(Photo by Andrew Coy, file)
A new nonprofit has been formed to bolster Baltimore’s fast-growing edtech community.
EdTech Maryland, which grew out of the Greater Baltimore EdTech Advisory Task Force, will focus on bringing edtech professionals together through events, and growing the local ecosystem by attracting talent and providing support for research.
The Task Force ran events like the EdSurge Baltimore Tech for Schools Summit. Now, the organization will throw its legal, nonprofit status behind that and other efforts.
Along with events, the organization will drive a Research Consortium that’s focused on lining up current curriculum research standards of 2-3 years with the rapidly changing nature of many edtech products.
“We’re raising some funds to be able to add a few other people,” she said.
The organization is also supported by a board made up of the following local edtech heavyweights:
- Jennifer Meyer, chief operating officer at the Economic Alliance for Greater Baltimore (chair)
- Frank Bonsal, director of entrepreneurship at Towson University
- John Cammack, former T. Rowe Price executive
- Phyllis Hillwig, co-founder and chief strategy officer at Words & Numbers
- Andrew Coy, executive director of the Digital Harbor Foundation
- Vince Talbert, co-founder of Bill Me Later
Baltimore has a history of edtech success, with companies such as Sylvan and Laureate originating in the city.
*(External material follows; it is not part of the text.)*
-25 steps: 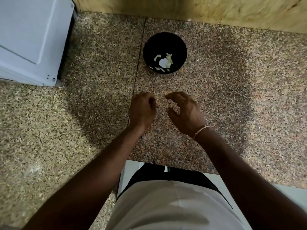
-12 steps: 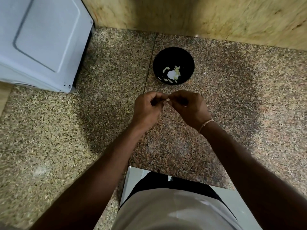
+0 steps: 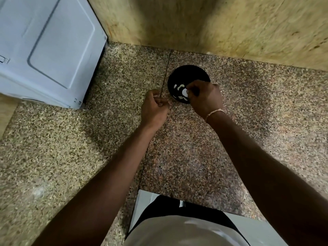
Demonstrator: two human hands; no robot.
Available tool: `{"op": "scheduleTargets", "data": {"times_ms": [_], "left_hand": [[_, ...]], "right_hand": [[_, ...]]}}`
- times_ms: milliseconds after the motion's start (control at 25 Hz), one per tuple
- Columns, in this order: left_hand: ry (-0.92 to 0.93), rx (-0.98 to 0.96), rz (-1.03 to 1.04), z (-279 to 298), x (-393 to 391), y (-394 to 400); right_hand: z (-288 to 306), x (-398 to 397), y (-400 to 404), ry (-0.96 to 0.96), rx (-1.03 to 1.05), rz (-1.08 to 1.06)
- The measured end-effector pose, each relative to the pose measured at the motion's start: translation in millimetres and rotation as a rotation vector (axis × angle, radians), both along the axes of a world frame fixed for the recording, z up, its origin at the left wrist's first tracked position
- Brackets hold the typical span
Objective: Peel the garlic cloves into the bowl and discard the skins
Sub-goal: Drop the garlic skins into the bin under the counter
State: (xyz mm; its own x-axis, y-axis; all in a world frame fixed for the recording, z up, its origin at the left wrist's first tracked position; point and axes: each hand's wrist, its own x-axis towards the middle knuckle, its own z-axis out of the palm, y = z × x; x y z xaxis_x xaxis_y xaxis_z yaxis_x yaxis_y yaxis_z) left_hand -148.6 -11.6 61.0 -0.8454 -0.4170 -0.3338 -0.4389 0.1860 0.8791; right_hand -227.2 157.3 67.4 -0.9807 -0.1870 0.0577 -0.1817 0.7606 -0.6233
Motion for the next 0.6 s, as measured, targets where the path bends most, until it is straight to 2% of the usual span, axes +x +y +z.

Recently, the local edtech community has seen a resurgence with homegrown startups like Allovue and the relocation of New York-founded companies like Three Ring and Citelighter.
Stevens said she wants the new organization to help tell the story of the local edtech community, and put Baltimore “on the map.”
She said the local community is unique in that many of the companies that originate in Baltimore are focused on producing products that have a “double bottom line,” meaning they are focused on creating a sustainable company that makes money as well as making a difference for students.
Since there isn’t as much investment money available in Baltimore as a place like Silicon Valley, many of the companies also have more concrete plans.
“You can’t raise tons of money on an idea, you actually have to have a revenue structure here,” Stevens said.